People of the Parish

 

The Divine Office – 20 minutes before weekday Masses.
Adoration of the Blessed Sacrament – 1 hour before weekday masses

Confessions – Saturday after mass and 5pm, Wednesday at 6pm, Thursday at 10.30am or by appointment at any time

Parish Prayer Group – 2nd & 4th Monday 9.15am and Thursday at 8pm – see website or notice board for details

Dear Brothers and Sisters
Marilyn Vincent has just returned from Lourdes with the Diocesan Pilgrims and so I asked her if she could write something for the newsletter of that experience.  As you can see she speaks of a wonderful time which was uplifting for her (and many others) because of the vibrancy of the young people present not despite them.  I am heartily encouraged by this news and ask you all to find every way possible to encourage our young people in their pilgrimages of faith to remain faithful, awake to the gospel of life, earnest in their search for truth and beauty, aware of the poor and marginalised and prepared to help us move into the future with hope.  Here is what Marilyn had to say – written in her own words and completely unabridged or edited in any way.

Having just returned from my first visit to Lourdes, I am left with the most memorable and eye-opening impressions of today’s ‘young people’. To say I was amazed at this wonderful, caring and committed band of youngsters, ranging in ages from early to late teens, is truly an understatement. Their genuine, heartfelt consideration of the disabled, sick and elderly was beyond all my expectations.

Apropos Father David’s message in last week’s Newsletter, if the Catholic Church is in the hands of these wonderful young people, then we truly have no need to worry! They stood before us, hundreds of us, proclaiming their Faith, without hesitation or embarrassment, before going out on the town, to socialise, dance, rap, as all teenagers do. Nothing pious about this lot!

In his final message to the red shirts in particular, Bishop Richard, set them all a task……” Go back to your Parishes, be brave, stand up and tell them what you have told us today”.

                                       It was enlightening!
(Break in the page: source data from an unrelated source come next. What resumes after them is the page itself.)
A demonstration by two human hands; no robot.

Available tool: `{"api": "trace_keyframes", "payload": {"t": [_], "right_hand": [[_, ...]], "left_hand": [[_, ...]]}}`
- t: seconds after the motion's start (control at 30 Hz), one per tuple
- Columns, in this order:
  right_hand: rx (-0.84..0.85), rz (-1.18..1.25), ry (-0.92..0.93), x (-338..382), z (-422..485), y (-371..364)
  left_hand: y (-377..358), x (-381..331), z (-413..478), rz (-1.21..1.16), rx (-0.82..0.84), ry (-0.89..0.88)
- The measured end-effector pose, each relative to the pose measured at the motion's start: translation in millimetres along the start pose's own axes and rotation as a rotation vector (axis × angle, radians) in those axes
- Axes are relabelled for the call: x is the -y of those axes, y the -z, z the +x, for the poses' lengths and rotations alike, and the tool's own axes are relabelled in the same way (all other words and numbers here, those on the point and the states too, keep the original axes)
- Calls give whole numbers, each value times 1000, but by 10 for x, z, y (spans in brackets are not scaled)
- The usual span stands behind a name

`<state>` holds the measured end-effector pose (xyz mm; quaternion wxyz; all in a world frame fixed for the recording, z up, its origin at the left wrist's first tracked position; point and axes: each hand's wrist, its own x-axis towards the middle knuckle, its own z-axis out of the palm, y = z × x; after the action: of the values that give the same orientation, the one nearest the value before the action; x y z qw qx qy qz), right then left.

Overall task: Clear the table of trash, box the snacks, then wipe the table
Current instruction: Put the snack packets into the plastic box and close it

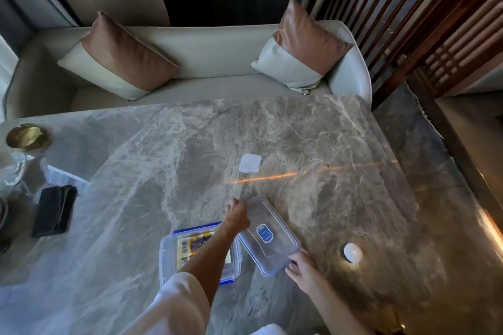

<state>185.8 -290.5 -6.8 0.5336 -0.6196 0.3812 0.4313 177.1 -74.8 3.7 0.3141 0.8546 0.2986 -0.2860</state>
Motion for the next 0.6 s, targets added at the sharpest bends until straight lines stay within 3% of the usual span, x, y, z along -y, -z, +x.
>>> {"api": "trace_keyframes", "payload": {"t": [0.2,0.37,0.47,0.6], "right_hand": [[-17,-78,102,262,124,-186],[-6,-79,371,749,35,-415],[106,-231,574,936,-29,-679],[169,-535,733,685,-181,-1102]], "left_hand": [[111,54,88,-199,-81,107],[441,162,9,-412,-293,100],[653,453,-176,-542,-444,132],[584,1092,-622,-604,-511,273]]}}
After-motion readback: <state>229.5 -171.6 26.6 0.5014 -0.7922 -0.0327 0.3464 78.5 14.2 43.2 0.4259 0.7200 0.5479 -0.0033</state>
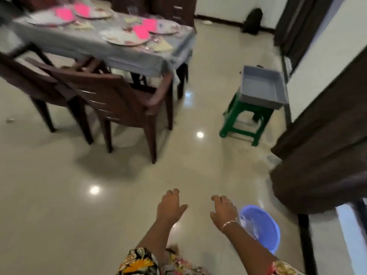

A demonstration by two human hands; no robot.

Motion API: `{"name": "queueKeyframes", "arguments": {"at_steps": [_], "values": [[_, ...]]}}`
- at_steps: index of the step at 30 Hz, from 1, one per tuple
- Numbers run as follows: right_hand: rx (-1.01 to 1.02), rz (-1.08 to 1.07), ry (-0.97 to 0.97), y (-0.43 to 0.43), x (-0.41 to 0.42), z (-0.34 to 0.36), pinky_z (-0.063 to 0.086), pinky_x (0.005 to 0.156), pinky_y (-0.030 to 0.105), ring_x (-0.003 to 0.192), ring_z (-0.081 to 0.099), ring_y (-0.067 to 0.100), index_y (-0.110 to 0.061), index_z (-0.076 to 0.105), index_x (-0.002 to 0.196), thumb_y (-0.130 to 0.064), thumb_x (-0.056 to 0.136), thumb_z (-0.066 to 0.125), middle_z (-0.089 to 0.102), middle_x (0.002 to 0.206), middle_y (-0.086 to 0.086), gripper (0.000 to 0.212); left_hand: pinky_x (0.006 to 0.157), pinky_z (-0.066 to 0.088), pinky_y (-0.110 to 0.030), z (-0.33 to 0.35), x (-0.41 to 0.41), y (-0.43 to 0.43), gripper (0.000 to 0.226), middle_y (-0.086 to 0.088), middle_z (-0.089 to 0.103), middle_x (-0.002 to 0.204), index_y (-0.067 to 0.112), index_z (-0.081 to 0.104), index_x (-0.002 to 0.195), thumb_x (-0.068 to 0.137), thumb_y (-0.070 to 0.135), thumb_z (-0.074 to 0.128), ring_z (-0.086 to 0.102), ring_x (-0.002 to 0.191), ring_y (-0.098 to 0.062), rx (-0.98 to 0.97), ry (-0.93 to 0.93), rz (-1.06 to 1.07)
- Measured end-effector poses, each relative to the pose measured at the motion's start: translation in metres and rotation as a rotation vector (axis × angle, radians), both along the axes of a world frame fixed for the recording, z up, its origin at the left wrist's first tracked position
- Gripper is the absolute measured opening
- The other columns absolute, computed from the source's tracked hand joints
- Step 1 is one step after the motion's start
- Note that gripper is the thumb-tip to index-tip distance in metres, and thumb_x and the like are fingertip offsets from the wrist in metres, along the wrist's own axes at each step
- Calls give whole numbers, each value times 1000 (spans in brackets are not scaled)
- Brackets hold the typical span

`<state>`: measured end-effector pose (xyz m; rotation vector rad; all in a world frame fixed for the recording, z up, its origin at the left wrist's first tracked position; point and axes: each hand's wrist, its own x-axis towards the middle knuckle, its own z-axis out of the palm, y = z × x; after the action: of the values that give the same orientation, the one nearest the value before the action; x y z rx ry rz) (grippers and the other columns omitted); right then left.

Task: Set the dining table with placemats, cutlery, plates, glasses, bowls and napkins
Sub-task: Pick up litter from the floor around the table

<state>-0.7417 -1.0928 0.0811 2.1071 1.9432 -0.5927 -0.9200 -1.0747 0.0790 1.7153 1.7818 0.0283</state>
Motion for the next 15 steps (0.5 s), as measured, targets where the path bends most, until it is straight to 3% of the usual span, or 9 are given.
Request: {"name": "queueKeyframes", "arguments": {"at_steps": [8,15], "values": [[96,367,26,48,-212,44,39,95,28,119,45,23,-21,37,132,-25,88,49,43,129,4,46,98,40,-30,60,-220,-4,57,-5,44,135,14,38,134,89,43,56,43,125,-21,84,31,259],[88,590,71,84,-456,48,37,96,29,117,47,26,-18,39,132,-25,88,49,43,131,5,45,96,39,-31,77,-451,-22,56,-3,42,134,15,35,135,91,44,53,43,124,-20,100,135,471]]}}
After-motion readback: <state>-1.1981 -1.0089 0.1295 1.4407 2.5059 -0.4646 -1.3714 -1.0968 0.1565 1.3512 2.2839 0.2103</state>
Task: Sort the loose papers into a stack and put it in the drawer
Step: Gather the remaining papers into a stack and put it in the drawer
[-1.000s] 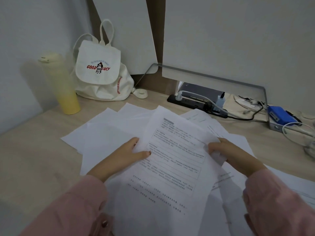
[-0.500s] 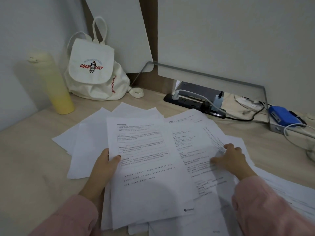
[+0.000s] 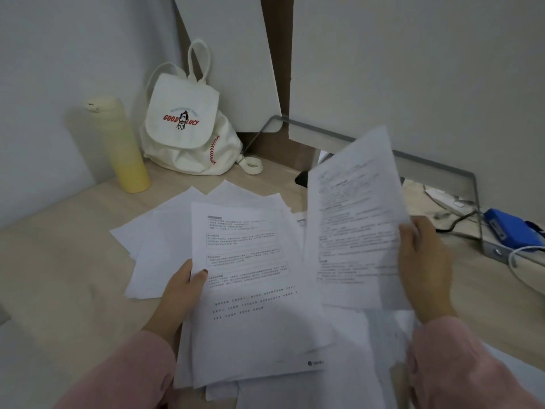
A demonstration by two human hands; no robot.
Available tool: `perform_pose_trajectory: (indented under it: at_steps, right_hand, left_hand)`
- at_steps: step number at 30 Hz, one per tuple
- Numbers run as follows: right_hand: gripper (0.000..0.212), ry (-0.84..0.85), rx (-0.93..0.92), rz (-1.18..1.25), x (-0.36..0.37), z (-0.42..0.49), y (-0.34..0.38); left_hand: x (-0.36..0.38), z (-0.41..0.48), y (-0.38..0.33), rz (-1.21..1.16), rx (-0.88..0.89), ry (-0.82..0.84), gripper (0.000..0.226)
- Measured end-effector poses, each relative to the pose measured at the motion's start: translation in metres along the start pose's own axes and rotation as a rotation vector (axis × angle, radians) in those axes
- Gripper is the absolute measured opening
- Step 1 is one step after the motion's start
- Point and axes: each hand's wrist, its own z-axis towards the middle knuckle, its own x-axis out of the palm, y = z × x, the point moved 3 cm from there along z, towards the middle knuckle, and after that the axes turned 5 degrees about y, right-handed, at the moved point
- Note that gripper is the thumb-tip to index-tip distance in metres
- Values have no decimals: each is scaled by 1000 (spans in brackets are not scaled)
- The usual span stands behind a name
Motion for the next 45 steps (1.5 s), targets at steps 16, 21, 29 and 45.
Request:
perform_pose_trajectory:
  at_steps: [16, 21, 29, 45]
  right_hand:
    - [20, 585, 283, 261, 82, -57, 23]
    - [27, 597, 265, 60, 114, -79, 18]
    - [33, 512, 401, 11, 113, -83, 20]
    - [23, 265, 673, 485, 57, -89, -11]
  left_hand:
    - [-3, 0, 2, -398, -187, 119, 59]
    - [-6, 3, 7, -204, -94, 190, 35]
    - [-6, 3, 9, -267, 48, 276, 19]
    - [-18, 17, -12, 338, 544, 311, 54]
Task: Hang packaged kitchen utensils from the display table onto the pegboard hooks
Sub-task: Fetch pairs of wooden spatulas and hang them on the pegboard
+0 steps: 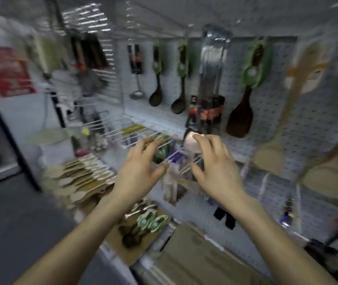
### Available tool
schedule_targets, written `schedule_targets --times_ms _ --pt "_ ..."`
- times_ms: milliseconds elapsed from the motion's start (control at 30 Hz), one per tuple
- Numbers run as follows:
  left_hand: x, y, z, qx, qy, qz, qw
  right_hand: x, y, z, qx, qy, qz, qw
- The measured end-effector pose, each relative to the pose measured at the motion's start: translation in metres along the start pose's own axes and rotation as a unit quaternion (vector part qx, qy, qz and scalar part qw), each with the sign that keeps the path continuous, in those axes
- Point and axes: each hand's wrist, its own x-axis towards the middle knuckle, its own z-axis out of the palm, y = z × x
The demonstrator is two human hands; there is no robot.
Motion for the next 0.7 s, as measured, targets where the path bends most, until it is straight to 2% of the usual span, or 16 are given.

                                       Marilyn VINCENT 

Of course, Lourdes is a very special place, and the experience of a diocesan pilgrimage a privileged one, but what this shows us is that our young people love to be involved, valued, accepted in their own terms, and appreciated. We just have to find a way to help them practise their faith here at home and to bring that energy and enthusiasm which Marilyn found so enchanting and memorable into our parish setting.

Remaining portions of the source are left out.